You, As A Reader, Have Entered The Mystery

Are experiencers of high strangeness authors of the impossible, to steal a phrase from Jeff Kripal? Well, first questions first: Are our experiences about the actual, the possible, or the impossible and are we authors of anything at all?

I cheated. That’s two questions. Or four. But who’s counting?

Seems to me that if we’re retelling what actually occurred and we don’t know all of what actually occurred because some elements are missing for us, then we’re not retelling the actual.
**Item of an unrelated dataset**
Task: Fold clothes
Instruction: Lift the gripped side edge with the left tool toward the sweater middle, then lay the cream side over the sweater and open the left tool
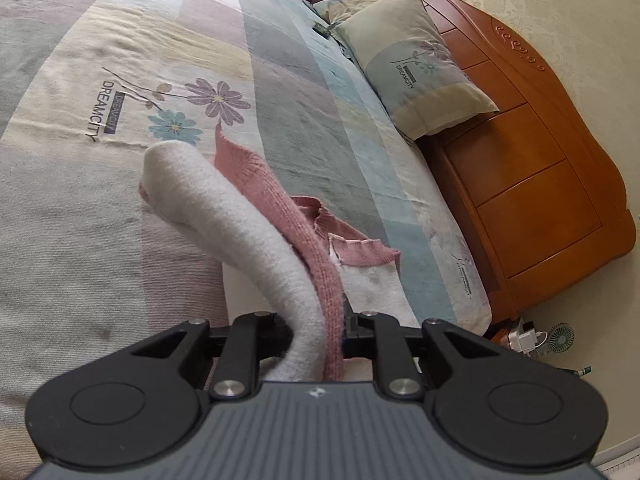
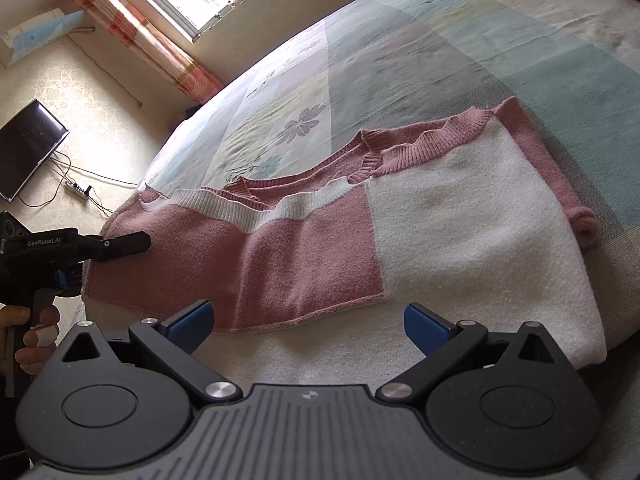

We’re retelling our reaction to something strange and telling what it means to us. So, we can nix the actual.

Within this whatever-it-is experience, are we shown, demonstrating, or otherwise conjuring the possible? Possibly. Perhaps there’s a dual meaning to having an element of our experience that is missing–which is that there’s something missing in us, or something of which we are on the cusp, and aliens are really movie trolls giving us spoilers to the film of our lives.

What about the impossible, then? Well, that one’s trickier because if we’re shown something impossible as though it is actual, or immersed in a hallucinatory virtual reality wherein we’re tricked into believing something impossible, then outside of another type of trolling, this would presumably be something done to us for us. For our benefit, perhaps, but definitely for us to work on. Maybe just to see what we do with it, see how it does or does not grow us.

Now, you may have tackled those questions before, so let’s swoop it around to a question you might have missed: What, if anything, is the role of the audience in this?

No story comes alive without an audience. And an experience that does not reveal what it actually is, that is itself a mystery, is nothing more than a story. But saying “nothing more” isn’t giving story credit for what it is: story is everything. Story is the living connection between author and audience, both of whom are writing it and filling it and themselves with meaning. So, if I’m an experiencer and I’m writing this and you’re a reader reading it, that means we’re writing the story together. I’m giving the words and my meaning and you’re also giving meaning and pondering to add or subtract words, or, less likely, say, “That’s perfectly stated.” We’re both editing it. We’re both giving life to it and therefore meaning to it and ourselves through the simple act of caring to engage by way of interest.

So then, what is the mystery intelligence with whom I have interacted to write this in the first place–and you’ve taken an interest in in the first place–doing, if not writing and editing and giving meaning along with us?

The intelligence is a catalyst, is clay, is a canvas–but it is not blank. I mean it’s not all freeform for you and me. There is some partially-recognizable event going on in the pre-first place that we’re riffing off of.

We treat alien abduction and paranormal contact at large as if they are one long chainmail going from nonhuman (or nonliving human) intelligence to experiencer to audience, but, as demonstrated here, this cannot be the case. There is no fully fleshed-out, fully-realized experience on the experiencer’s part. And so the experience does not “come alive” in the retelling the way an instruction manual does or a scientific formula or the recitation of one’s average day with people at the office. Or even a myth, for that matter, which has a universal subtextual consistency, even though the story’s surface varies, culture to culture.

No, high strangeness experiences are not what they appear to be. And their meanings are not written where you’d expect them to be–at the beginning, with what should be the intent of the original author, this intelligence bothering to interact with us.

The mystery is a mystery. The experiencer’s role in that mystery is a part of the mystery. The audience’s role in that mystery is a part of the mystery. What comes alive from this in story and why is also a mystery.

Mystery begets mystery and we’re all invited. That is as much actuality as can be stated about high strangeness phenomena.

Perhaps, then, trying to figure out what this intelligence is and what its motives are is the wrong direction, for not only is high strangeness experience not about what we want it to be about, its behavior might not even be compatible with how we typically think about behaviors.